I LIVED IT: I Accidentally Used My Therapy Personality in My Psychiatry Appointment

I Lived it:

After months of effectively compartmentalizing my personality in order to best manage my mental healthcare appointments – reserving the rambling, emotional monologues for my therapist while keeping things concise and business-like with my psychiatrist – I finally slipped up, accidentally using my therapy personality during my psychiatry session. 

 

I’m still reeling from the uncomfortable aftermath of this mistake.

 

Dr. Vaughn had simply asked me how I’d been and instead of responding with my typical, “I’m doing well, how about you?” – I inadvertently gave her a candid response, mistakenly donning the “drama-serving, chit chat-starved, emotionally-overwrought burnout” personality that I had previously reserved only for my therapist, Dr. Briar. 

 

 

You know that feeling you got when you’d accidentally call your elementary school teacher “mom” in front of the entire class?

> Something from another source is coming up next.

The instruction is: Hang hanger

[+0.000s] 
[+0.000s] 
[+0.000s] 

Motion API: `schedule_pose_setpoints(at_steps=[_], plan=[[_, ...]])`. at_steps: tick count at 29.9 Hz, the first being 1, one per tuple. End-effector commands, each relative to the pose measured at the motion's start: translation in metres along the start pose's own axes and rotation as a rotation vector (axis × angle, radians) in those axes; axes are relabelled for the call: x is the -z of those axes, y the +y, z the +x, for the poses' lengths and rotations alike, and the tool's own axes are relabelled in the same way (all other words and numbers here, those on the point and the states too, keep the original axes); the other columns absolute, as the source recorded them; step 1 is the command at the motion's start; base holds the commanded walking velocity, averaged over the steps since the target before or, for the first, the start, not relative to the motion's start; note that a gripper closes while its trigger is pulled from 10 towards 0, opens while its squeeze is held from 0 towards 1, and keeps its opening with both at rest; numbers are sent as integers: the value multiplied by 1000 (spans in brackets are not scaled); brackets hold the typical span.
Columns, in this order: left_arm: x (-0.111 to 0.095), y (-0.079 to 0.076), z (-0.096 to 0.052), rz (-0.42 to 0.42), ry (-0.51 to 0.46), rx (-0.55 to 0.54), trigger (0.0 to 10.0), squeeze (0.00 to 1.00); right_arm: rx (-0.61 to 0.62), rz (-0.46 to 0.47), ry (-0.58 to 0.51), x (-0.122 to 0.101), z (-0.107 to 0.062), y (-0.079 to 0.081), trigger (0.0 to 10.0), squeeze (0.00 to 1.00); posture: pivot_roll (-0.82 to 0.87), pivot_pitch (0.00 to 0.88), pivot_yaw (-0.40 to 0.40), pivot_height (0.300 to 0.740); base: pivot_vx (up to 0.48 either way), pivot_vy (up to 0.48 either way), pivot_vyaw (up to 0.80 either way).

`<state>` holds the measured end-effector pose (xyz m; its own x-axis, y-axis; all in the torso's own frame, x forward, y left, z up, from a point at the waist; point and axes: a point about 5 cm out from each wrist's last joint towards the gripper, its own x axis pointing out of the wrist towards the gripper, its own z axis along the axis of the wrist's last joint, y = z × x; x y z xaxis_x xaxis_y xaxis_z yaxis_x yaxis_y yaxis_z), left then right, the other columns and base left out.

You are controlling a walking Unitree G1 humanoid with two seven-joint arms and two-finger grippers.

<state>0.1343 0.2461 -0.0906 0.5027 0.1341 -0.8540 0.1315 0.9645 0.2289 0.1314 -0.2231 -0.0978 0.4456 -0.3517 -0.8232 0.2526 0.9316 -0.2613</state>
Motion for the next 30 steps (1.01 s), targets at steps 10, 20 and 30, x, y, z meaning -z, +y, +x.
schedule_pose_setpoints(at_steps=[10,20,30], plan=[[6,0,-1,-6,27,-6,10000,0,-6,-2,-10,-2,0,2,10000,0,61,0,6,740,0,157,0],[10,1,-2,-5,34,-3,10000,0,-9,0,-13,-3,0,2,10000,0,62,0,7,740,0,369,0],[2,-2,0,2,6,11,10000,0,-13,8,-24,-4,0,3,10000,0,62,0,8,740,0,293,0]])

Yeah, this was like that, except it was me accidentally revealing I had feelings to my psychiatrist.

 

Talking about my feelings with my therapist is fine – good, even. Dr. Briar understands me – she’s cool and she hates my enemies (like, even more than I do) and she hasn’t said anything to this effect but I’m pretty sure she would go to battle for me? However, everyone knows discussing your feelings with your psychiatrist is a grave mistake. 

 

While Dr. Briar is perfectly equipped to handle my unprovoked, tear-filled anecdotes about where it all went wrong in my childhood, Dr. Vaughn wasn’t even remotely prepared to discuss how losing the Science Fair in 4th grade permanently impacted my self-perception. 

 

That session ended up being the longest 30 minutes of my life.

 

Not only did I have to re-explain the minutiae of my life – where I’m from, who I’m dating, what the “deal” with my parents is – to someone who would frequently interject with phrases like, “Oh, wow, okay, that’s uh…a lot” – I also ruined the slight repertoire we had begun to establish in recent months. We had literally just moved from the “wait, why is it weird right now?” stage of psychiatry to the “okay, this is still super awkward but at least we’re united behind the common goal of medication management” stage. And now it was all for nothing.

 

Ultimately, Dr. Vaughn did nothing wrong, and it was my fault for being so careless. However, I do have to find a new psychiatrist because, after that whole ordeal, there’s obviously no way I can show my face in that office ever again.